*** Opening Supplied data ***

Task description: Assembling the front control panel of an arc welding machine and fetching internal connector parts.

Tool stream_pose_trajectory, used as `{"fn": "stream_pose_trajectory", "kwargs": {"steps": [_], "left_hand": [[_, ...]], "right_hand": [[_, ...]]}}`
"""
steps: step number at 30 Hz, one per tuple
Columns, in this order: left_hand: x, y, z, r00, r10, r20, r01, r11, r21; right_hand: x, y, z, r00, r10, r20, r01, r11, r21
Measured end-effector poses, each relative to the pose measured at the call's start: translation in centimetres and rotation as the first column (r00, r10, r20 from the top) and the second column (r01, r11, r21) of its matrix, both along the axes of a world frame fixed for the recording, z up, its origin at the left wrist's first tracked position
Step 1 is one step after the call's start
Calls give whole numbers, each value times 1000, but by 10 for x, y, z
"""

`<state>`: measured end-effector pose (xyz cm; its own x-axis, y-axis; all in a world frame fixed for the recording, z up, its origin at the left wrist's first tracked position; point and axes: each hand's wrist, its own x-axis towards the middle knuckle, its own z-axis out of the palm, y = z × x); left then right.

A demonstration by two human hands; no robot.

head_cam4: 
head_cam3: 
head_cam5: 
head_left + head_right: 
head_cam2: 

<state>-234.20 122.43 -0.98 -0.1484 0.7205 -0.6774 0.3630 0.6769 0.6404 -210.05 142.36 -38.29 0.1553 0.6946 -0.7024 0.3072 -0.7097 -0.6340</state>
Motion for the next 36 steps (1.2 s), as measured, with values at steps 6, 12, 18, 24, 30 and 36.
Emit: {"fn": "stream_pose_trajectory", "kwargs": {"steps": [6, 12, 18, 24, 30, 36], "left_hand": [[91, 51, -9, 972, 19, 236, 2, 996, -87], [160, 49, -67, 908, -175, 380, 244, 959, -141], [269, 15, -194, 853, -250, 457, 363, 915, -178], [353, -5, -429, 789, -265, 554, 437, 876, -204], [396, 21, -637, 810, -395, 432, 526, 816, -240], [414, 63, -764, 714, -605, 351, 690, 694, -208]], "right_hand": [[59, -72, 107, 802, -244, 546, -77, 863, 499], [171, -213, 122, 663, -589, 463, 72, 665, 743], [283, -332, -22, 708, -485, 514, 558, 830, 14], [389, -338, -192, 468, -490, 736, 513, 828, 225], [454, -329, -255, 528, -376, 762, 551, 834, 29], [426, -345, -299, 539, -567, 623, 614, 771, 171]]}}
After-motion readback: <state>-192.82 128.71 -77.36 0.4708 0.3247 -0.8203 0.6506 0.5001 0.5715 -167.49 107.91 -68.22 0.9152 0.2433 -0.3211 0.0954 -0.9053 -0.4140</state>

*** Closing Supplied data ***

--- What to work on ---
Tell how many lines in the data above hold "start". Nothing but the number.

--- Task response ---
2